In other words, systematic risk in the Indonesian capital market now is not only come from within the country only, mortgage in America shock that occurred in the last example is a global exchange real stock price correction due to external factors.
Before investing a good capitalist should first understand the risk that problems may be encountered. Related to this risk, at least, there are two categories of risk must be understood for a capitalist market share in the unsystematic risk and systematic risk. Unsystematic risk is the risk that arises from the body of the company itself, for example, related to the company's operational, financial reports and company performance. Risk is also often called risk factors because internal. When the decrease in stock prices, companies have the ability to improve, for example, to improve the performance of the company. If the company is experiencing a failure in producing goods or services by itself can be improved, for example, by making corporate action. This is surely because the company can be done in the unsystematic risk is only associated with the business risk and financial risk from internal company.
While the systematic risk is the risk that arise because of factors outside the company, for example because of policy, market conditions, psychological aspects. Systematic risk in the management of this company at all or can not do anything because it comes from factors outside of the company. Included in this systematic risk is market risk, bank rate risk and liquidity risk.
Many of the risk as it is said that the risk is influenced by external factors. Because the operational factor despite external company to run well, and stock prices there is no reason to go down but it's just the market reacts negatively because the emergence of psychological conditions that affect the market expectations on the stock.

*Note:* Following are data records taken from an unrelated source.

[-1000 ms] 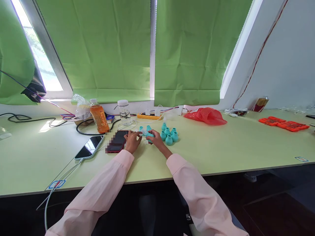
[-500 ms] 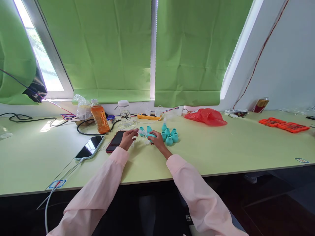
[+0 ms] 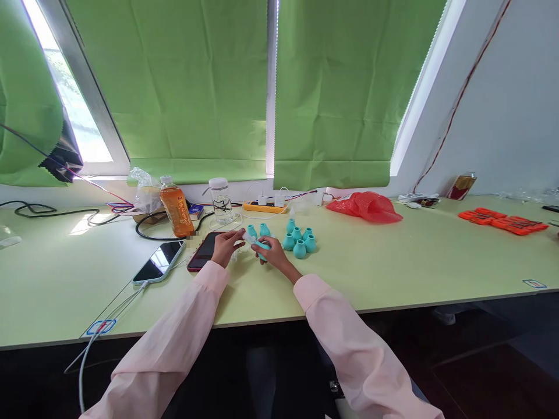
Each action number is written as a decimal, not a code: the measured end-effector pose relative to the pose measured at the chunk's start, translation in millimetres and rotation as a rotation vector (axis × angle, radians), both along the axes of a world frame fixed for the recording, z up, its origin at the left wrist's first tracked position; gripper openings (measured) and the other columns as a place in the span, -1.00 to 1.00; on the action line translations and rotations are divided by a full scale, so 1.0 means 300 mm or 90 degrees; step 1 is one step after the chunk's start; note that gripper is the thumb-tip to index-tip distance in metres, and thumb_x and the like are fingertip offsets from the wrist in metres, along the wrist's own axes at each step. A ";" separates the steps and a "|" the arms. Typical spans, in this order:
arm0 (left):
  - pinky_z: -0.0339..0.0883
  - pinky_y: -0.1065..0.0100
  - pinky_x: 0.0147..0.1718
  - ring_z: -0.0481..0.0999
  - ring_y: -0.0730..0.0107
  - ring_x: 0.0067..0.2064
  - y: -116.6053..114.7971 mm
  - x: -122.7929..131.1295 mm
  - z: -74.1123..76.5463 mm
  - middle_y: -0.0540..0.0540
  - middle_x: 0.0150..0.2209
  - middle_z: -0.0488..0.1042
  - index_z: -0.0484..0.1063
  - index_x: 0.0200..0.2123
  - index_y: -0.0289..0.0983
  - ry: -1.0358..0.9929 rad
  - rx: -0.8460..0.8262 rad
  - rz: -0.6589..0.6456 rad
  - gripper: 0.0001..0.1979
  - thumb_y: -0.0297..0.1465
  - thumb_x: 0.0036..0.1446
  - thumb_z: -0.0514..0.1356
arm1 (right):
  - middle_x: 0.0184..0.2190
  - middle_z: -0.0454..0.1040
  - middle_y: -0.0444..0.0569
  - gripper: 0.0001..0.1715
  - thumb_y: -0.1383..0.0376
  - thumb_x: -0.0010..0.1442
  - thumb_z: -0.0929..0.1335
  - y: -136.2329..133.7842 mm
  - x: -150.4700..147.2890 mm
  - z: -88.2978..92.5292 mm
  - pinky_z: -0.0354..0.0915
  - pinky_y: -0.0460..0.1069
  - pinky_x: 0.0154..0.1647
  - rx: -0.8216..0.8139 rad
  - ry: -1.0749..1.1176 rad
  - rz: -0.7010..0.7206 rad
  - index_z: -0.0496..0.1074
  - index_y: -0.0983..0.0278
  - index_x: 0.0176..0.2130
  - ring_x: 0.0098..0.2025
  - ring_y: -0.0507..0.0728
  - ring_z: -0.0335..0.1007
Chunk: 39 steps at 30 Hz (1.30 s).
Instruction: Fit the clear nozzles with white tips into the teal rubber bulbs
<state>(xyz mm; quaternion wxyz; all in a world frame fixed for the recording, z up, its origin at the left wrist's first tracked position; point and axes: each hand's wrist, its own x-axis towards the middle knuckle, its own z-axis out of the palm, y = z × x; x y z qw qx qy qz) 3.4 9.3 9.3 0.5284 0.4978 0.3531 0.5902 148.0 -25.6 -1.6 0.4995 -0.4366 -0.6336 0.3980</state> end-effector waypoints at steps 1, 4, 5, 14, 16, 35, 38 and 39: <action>0.34 0.37 -0.41 0.39 0.50 -0.48 -0.001 0.001 0.000 -0.06 -0.55 0.42 0.46 -0.52 -0.39 -0.004 -0.001 0.000 -0.65 -0.20 -0.34 0.30 | -0.65 0.32 -0.18 -0.66 0.06 -0.13 0.33 -0.002 -0.004 -0.003 0.15 -0.14 -0.75 0.007 -0.001 0.003 0.26 0.27 -0.47 -0.75 -0.05 0.18; 0.37 0.32 -0.39 0.40 0.48 -0.47 -0.006 0.004 0.002 -0.07 -0.55 0.43 0.46 -0.52 -0.41 -0.012 -0.004 -0.011 -0.65 -0.21 -0.33 0.30 | -0.64 0.31 -0.18 -0.64 0.03 -0.09 0.30 -0.008 -0.012 -0.013 0.17 -0.13 -0.72 0.032 -0.003 -0.009 0.28 0.28 -0.45 -0.74 -0.06 0.16; 0.38 0.31 -0.39 0.41 0.47 -0.47 -0.007 0.005 0.002 -0.08 -0.55 0.43 0.46 -0.52 -0.41 -0.015 -0.004 -0.015 -0.65 -0.22 -0.33 0.30 | -0.63 0.31 -0.18 -0.64 0.03 -0.08 0.30 -0.008 -0.014 -0.016 0.17 -0.13 -0.72 0.041 -0.005 -0.015 0.29 0.28 -0.44 -0.74 -0.07 0.16; 0.40 0.29 -0.39 0.40 0.49 -0.51 -0.007 0.026 -0.017 -0.02 -0.60 0.41 0.42 -0.60 -0.42 -0.048 0.004 0.030 -0.68 -0.26 -0.38 0.33 | -0.63 0.30 -0.17 -0.66 0.05 -0.06 0.30 -0.008 -0.026 -0.051 0.10 -0.14 -0.71 0.100 -0.018 -0.075 0.32 0.29 -0.43 -0.72 -0.07 0.13; 0.40 0.27 -0.37 0.41 0.47 -0.50 -0.007 0.026 -0.021 -0.04 -0.60 0.42 0.42 -0.60 -0.42 -0.053 0.003 0.024 -0.68 -0.25 -0.37 0.32 | -0.63 0.30 -0.17 -0.66 0.05 -0.07 0.31 -0.013 -0.028 -0.051 0.11 -0.14 -0.70 0.104 -0.013 -0.080 0.33 0.29 -0.42 -0.71 -0.07 0.13; 0.35 0.19 -0.24 0.44 0.41 -0.43 0.011 0.009 -0.032 -0.08 -0.57 0.43 0.42 -0.63 -0.43 -0.102 -0.023 -0.057 -0.70 -0.28 -0.36 0.33 | -0.71 0.31 -0.18 -0.61 0.05 -0.13 0.35 0.006 -0.021 -0.036 0.07 -0.14 -0.78 -0.091 0.170 0.052 0.34 0.35 -0.49 -0.77 -0.08 0.11; 0.34 0.18 -0.23 0.45 0.38 -0.41 0.007 0.009 -0.029 -0.09 -0.55 0.44 0.43 -0.61 -0.43 -0.111 -0.037 -0.067 -0.70 -0.28 -0.37 0.33 | -0.70 0.31 -0.16 -0.63 0.08 -0.12 0.36 0.006 -0.021 -0.037 0.06 -0.17 -0.78 -0.140 0.211 0.073 0.34 0.36 -0.47 -0.75 -0.09 0.13; 0.34 0.17 -0.23 0.45 0.37 -0.40 0.005 0.010 -0.029 -0.09 -0.55 0.44 0.43 -0.60 -0.43 -0.113 -0.041 -0.070 -0.70 -0.28 -0.37 0.33 | -0.70 0.31 -0.16 -0.64 0.09 -0.11 0.35 0.006 -0.020 -0.036 0.05 -0.17 -0.79 -0.158 0.223 0.081 0.34 0.36 -0.47 -0.75 -0.09 0.13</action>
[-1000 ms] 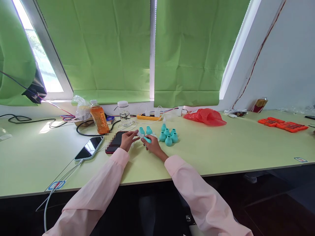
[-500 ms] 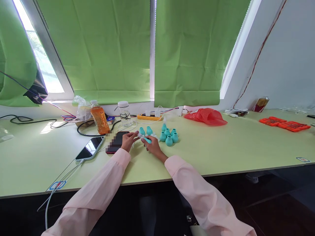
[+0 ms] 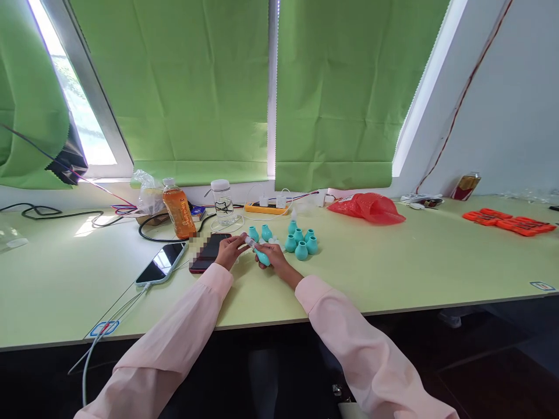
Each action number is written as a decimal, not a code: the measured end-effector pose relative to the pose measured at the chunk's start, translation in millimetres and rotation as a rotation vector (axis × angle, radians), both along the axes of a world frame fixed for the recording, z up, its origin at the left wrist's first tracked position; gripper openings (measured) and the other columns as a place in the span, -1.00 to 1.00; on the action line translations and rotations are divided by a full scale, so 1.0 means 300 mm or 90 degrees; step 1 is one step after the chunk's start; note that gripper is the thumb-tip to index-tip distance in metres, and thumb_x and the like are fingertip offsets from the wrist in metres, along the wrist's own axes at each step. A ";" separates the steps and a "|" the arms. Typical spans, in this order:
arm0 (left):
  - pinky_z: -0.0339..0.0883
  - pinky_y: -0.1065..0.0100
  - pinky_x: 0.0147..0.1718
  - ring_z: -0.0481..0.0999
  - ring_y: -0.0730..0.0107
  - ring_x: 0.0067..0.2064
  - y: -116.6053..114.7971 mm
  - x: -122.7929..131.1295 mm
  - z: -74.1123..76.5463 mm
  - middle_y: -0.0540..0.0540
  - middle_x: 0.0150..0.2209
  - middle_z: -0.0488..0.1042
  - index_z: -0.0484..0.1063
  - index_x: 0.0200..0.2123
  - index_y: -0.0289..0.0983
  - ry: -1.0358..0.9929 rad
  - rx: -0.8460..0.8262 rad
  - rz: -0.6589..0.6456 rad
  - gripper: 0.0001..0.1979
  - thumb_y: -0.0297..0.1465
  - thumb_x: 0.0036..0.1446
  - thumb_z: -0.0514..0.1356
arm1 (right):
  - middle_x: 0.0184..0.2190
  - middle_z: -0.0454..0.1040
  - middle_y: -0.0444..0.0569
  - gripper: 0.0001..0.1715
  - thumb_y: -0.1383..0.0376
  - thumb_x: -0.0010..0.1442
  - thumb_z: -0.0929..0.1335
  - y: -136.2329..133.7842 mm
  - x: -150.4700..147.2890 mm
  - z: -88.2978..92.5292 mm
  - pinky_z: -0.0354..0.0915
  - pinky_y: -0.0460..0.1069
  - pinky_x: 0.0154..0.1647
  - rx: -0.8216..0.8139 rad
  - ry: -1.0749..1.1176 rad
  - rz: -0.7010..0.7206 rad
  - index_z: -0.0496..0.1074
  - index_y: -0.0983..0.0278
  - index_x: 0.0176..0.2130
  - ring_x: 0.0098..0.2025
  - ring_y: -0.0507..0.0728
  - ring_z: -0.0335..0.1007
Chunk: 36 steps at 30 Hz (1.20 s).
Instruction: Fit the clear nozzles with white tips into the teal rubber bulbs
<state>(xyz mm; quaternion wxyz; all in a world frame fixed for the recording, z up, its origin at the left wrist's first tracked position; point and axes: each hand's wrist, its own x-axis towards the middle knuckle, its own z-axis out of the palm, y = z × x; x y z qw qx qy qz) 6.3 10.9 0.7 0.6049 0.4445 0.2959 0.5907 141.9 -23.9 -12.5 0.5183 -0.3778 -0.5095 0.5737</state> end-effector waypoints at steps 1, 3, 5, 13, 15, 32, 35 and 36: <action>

Systematic risk associated with this, it seems many examples that we can ask for easy understanding of this risk. For example, when the social-political and economic systematically changes will also changes the result in a stock price correction. The fact, when the leadership changes in the country is suddenly torn stock prices react. Irrespective whether the changes positive or negative for the market, that conditions can be categorized as systematic risk of stock investment. Now, systematic risk is also not only come from within the country only because of local factors but also because of external influences such as that which occurs at this time due to U.S. economic un consistent cause investors to be cautious in investing.